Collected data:
....................
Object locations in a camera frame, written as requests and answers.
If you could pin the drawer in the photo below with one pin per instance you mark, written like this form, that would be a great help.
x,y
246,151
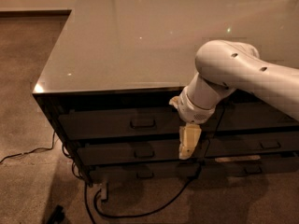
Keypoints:
x,y
153,150
79,125
265,165
168,169
249,116
252,144

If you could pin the black object on floor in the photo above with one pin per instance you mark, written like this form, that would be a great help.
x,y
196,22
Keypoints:
x,y
57,216

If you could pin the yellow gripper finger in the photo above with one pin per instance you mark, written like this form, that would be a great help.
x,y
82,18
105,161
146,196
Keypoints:
x,y
174,102
189,136

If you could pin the dark drawer cabinet counter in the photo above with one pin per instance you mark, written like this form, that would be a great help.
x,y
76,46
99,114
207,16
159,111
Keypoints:
x,y
121,54

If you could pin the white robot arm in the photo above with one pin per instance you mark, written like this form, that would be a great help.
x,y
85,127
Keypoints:
x,y
222,68

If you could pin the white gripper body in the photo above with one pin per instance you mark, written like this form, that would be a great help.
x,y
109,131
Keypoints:
x,y
193,110
....................
— TASK INSTRUCTIONS —
Could you transcribe the records above exactly, leaving every picture out?

— SOLUTION FOR THIS EXERCISE —
Object locations in a camera frame, written as requests and answers.
If you could pin the drawer in the photo below with one pin per instance you mark, written like this form, that would be a great help.
x,y
246,151
Keypoints:
x,y
153,150
79,125
265,165
168,169
249,116
252,144

If you could pin the black object on floor in the photo above with one pin per instance you mark, written like this form, that would be a great help.
x,y
196,22
Keypoints:
x,y
57,216

If you could pin the yellow gripper finger in the photo above with one pin per instance you mark, written like this form, that would be a great help.
x,y
82,18
105,161
146,196
Keypoints:
x,y
174,102
189,136

If you could pin the dark drawer cabinet counter in the photo above with one pin per instance you mark, written like this form, that would be a great help.
x,y
76,46
99,114
207,16
159,111
Keypoints:
x,y
121,54

If you could pin the white robot arm in the photo above with one pin per instance you mark, written like this form, that would be a great help.
x,y
85,127
Keypoints:
x,y
222,68

If you could pin the white gripper body in the photo above with one pin per instance you mark, written like this form, that would be a great help.
x,y
109,131
Keypoints:
x,y
193,110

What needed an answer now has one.